A disclaimer: my background is nuclear engineering and high-performance computing. So I had a strong feeling that "I have no idea what I'm doing" when I started working on this project. But fortunately, practices of good data management carry over significantly between fields.

Motivation for database and archival

When you process data, it is a trivial truth that you want access to the following forms of your data:

  1. the raw data, either as gathered from the initial instrumentation or simulation or immediately after filtering for "good" values, whatever that may mean;
  2. the data in the process of analysis or the process of analysis itself; and
  3. the final results of the analysis (if nontrivial).

Numbers one and three are fairly straightforward—you simply archive a copy of the data fresh from the source and then deposit a copy of the final results. Number two can be a bit trickier. This is the stage where you often see data overwritten as one goes down one false start after another (which is fine and part of the process of science). But sometimes you actually did go down the right path and then went back and now you've lost that road... shoot. With a lab book, backing up can be straightforward, but with digital data a history of your data process is more elusive.

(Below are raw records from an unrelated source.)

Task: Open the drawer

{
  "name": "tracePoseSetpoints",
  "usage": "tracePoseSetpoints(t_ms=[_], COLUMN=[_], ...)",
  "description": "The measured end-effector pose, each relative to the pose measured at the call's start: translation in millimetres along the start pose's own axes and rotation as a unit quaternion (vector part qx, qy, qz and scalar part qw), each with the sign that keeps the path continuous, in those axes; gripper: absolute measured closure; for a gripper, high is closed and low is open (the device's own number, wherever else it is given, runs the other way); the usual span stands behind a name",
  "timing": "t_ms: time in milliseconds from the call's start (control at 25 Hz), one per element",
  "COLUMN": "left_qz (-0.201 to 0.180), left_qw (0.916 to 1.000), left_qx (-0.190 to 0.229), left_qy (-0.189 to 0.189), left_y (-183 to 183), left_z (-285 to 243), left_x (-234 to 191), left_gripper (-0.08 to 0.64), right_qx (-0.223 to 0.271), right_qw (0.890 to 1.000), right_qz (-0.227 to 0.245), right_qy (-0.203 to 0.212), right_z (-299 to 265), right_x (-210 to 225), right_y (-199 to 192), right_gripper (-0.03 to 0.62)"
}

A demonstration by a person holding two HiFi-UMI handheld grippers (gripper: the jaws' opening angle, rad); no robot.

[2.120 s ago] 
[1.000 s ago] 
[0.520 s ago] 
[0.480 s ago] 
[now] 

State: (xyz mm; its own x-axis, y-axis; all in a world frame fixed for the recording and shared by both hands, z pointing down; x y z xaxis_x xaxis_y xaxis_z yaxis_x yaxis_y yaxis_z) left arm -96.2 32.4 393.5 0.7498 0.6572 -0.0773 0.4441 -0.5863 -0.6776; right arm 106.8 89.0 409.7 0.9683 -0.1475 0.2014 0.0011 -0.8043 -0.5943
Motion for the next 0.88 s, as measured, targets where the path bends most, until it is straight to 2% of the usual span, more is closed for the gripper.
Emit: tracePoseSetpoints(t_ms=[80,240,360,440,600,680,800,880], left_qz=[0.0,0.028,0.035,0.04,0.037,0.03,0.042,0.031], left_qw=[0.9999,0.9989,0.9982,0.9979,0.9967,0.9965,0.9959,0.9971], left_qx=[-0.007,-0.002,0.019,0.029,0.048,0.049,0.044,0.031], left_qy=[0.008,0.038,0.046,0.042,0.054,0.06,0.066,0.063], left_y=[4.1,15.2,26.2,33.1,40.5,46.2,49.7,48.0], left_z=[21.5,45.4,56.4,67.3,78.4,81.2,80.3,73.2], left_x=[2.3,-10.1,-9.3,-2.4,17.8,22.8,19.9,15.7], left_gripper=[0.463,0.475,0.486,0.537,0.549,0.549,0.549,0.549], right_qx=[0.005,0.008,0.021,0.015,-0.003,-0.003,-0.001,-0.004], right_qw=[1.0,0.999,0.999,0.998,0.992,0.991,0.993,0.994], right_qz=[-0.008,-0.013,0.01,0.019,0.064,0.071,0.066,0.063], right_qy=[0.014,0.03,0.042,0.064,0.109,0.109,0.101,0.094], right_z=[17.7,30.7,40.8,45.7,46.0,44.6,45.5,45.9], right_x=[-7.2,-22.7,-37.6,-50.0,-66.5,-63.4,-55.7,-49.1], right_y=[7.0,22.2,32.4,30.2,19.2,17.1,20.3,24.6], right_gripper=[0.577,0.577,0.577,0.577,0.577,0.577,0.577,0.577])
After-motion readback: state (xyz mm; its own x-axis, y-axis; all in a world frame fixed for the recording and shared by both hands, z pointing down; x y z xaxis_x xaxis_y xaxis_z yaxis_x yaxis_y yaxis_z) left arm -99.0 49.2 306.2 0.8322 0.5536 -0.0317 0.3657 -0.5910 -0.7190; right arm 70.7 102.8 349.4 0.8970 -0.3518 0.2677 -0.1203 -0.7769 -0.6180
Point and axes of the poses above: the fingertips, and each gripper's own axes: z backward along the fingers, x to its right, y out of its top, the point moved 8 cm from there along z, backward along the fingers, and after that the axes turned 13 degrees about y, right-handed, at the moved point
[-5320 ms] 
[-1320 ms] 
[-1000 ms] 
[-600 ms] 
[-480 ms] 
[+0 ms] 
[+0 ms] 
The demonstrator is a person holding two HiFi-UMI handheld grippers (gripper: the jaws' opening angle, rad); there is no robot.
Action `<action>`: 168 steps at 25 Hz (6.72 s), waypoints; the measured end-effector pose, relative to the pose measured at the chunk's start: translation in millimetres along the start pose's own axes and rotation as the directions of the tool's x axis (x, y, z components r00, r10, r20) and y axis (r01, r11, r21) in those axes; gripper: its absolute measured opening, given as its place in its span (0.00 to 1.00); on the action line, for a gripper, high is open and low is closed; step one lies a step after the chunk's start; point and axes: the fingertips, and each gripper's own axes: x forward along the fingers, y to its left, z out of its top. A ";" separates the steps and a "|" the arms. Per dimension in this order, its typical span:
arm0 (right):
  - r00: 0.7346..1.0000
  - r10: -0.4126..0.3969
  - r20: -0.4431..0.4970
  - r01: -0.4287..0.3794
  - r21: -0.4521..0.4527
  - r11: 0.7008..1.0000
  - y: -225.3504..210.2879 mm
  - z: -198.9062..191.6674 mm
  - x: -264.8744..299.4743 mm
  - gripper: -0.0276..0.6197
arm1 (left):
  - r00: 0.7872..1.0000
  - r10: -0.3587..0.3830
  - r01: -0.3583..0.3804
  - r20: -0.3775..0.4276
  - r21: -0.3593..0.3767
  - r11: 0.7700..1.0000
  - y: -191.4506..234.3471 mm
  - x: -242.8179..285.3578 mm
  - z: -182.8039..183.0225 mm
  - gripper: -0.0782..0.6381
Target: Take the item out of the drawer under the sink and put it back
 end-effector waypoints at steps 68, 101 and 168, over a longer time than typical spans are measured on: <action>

We'll mention two levels of granularity in data processing:

  1. process-level data changes (which corresponds to recovering your history in R);
  2. system-level data changes (which corresponds to annotating and storing specific versions of your files).

The first is readily accessible to you. Not all data operations are reversible, but you ought to be starting from a point where you can repeat the recent set of steps to arrive again where you are from the initial input. In this case, your process is a good candidate for a script: you simply extract the relevant steps from the history in R and use the script to process your data in reproducible ways. The second options corresponds to using a version-control system such as Git or Mercurial, which we'll explore in a bit.

We hope to establish in this workshop a practical way of managing data sets that has an auditable provenance: that is, changes are as reversible as possible, allowing you to both recover from a previous mistake as well as revert to a specific time in the past (such as when you submitted a paper for review).

Practical data set management

What we'd like to see ideally is a world where datasets are open to interested scientists; have an auditable provenance for their collection, processing, and publication; and are hosted in friendly formats with sufficient metadata.

(I say "open to interested scientists" because, although I support open science, I recognize that there are a number of situations where data need to be at least embargoed, particularly where patents are pursuable.)

Technical prerequisites that will enable this ideal world include:

  1. accessible platforms for hosting data;
  2. tools for tracking changes and tagging key versions and changes to the data set; and
  3. suitable formats (where "suitable" will be defined below).

(Obviously the culture around these things will have to change, and is in the process of so doing. What I mean by this is that we have to value an openness in science that hasn't historically been valued because of technological barriers and fears about getting "scooped"—the latter, if it ever happens, is extremely rare.)

Now that we have a numbered list, naturally I'll step through it in reverse order.

Data formats

In 1914, Ernest Shackleton, one of the last great explorers, commissioned the Imperial Trans-Antarctic Expedition, a magnificent attempt to cross Antarctica only three years after Amundsen had won the race to the South Pole. Shackleton assembled a crew and, despite the outbreak of World War I only five days earlier, First Lord of the Admiralty Winston Churchill sent Shackleton a one-word telegram: "Proceed.". The HMS Endurance set out on the expedition on August 8, 1914, with 28 men, 70 dogs, and a stowaway for a two-year adventure.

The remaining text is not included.